GOAL OF THE EXERCISE
An exact restatement of the data is required, with the images omitted.

DATASET SECTION
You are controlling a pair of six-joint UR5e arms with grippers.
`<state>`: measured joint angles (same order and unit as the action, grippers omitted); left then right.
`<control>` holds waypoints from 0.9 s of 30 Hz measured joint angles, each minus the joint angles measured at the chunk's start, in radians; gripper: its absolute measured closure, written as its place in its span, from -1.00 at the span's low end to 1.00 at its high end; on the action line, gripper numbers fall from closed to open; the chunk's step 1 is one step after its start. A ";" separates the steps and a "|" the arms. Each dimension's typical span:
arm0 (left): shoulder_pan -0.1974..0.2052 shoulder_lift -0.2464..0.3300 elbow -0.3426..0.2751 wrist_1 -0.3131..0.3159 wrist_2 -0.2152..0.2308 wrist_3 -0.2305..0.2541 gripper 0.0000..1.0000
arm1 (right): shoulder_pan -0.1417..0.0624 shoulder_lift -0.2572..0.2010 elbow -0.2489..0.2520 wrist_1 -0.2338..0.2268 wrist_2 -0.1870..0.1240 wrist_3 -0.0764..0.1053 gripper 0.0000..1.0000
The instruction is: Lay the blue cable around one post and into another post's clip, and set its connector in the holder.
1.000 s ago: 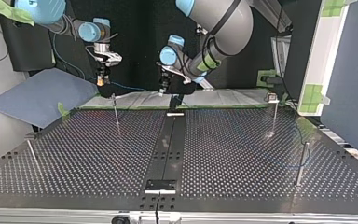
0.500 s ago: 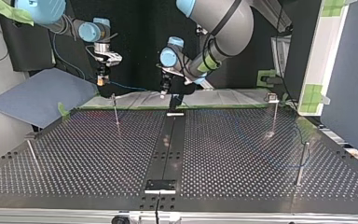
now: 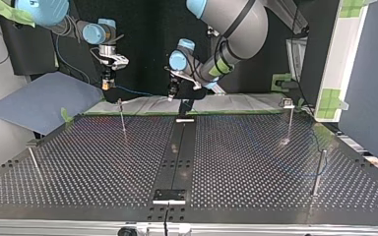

RESPONSE TO THIS EXERCISE
You are controlling a pair of six-joint UR5e arms with grippers.
`<state>`: measured joint angles (same order and unit as the action, grippers omitted); left then right.
`<control>` holds waypoints from 0.9 s of 30 Hz measured joint angles, each minus the joint angles measured at the chunk's start, in radians; gripper: its absolute measured closure, written as its place in its span, from -1.00 at the span's low end to 1.00 at its high end; on the action line, gripper numbers fall from closed to open; the chunk's step 1 is one step after its start. A ";" separates the steps and a "|" the arms. Each dimension's typical span:
arm0 (left): shoulder_pan -0.1974..0.2052 shoulder_lift -0.2464..0.3300 elbow -0.3426..0.2751 wrist_1 -0.3131..0.3159 wrist_2 -0.2152..0.2308 wrist_3 -0.2305..0.2541 gripper 0.0000..1.0000
arm1 (right): shoulder_pan -0.1417..0.0624 shoulder_lift -0.2572..0.2010 elbow -0.2489..0.2520 wrist_1 -0.2338..0.2268 wrist_2 -0.1870..0.1240 wrist_3 -0.0764..0.1053 gripper 0.0000..1.0000
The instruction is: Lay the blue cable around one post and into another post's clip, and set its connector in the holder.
1.000 s ago: 
0.500 s ago: 
now: 

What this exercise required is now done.